Feedback Mechanisms 1

HOMEOSTASIS

Homeostasis refers to stability, balance or equilibrium.
It is the body's attempt to maintain a constant internal environment.

Maintaining a stable internal environment requires constant monitoring and adjustments as conditions change. The adjustment of physiological systems within the body is called homeostatic regulation.



The homeostatic control has three components:
    I. A receptor (sense organ) to detect a change
    II. A center of control (the brain or the spinal cord) that will process and integrate what is happening
    III. An effector (muscle cells or organs/ glands) to produce a response appropriate to the change.

There are ways of communication among these components (basically through the nervous and endocrine control).
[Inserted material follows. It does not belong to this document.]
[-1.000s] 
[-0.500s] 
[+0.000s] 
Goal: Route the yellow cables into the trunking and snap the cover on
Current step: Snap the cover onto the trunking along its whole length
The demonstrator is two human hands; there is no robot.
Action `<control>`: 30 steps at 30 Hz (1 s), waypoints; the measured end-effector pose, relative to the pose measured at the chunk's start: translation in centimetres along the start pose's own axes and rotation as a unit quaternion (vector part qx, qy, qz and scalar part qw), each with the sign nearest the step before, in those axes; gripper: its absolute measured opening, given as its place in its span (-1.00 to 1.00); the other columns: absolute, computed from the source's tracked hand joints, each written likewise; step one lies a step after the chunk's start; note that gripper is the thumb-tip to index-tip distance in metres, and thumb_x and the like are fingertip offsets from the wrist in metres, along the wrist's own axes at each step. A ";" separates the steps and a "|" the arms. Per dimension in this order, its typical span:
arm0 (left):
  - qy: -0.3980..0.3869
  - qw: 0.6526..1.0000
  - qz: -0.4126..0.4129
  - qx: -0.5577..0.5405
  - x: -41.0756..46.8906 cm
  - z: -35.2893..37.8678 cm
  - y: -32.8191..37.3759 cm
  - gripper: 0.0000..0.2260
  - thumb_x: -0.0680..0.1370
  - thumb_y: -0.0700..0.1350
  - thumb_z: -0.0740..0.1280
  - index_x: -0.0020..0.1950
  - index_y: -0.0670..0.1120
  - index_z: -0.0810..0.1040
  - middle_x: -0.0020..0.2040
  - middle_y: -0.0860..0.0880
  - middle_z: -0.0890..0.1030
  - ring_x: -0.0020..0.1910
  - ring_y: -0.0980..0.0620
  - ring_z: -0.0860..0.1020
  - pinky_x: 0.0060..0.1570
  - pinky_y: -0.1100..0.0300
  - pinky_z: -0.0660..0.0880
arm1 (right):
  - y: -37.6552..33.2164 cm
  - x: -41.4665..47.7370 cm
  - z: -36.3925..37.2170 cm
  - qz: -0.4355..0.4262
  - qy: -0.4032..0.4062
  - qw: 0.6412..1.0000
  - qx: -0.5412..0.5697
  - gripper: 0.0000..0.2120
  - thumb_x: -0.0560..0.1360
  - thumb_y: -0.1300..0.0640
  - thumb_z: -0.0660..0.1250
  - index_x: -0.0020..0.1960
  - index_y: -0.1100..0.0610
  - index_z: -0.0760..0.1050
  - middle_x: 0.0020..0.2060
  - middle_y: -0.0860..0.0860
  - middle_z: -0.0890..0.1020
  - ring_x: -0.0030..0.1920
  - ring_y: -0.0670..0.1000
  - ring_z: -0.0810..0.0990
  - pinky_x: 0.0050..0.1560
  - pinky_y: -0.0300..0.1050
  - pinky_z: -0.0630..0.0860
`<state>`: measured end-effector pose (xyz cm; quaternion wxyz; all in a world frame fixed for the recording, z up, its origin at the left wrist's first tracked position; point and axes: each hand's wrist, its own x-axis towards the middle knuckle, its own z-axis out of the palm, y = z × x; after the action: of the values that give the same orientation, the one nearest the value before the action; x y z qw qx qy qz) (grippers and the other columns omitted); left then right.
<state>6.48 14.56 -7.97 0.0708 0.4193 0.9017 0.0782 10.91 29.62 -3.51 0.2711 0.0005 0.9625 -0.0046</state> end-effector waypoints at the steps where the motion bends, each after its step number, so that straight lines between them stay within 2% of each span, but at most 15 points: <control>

When a change of variable occurs, there are two main types of feedback to which the system reacts:

1. Negative feedback: a reaction in which the system responds in such a way as to reverse the direction of change.
    I. Thermoregulation
    II. Carbon dioxide concentration
    III. Blood sugar level

2. Positive feedback: a response is occurs to amplify the change in the variable. (This has a destabilizing effect, so does not result in homeostasis. Positive feedback is less common in naturally occurring systems than negative feedback, but it has its applications.)

    I. For example, in nerves, a threshold electric potential triggers the generation of a much larger action potential.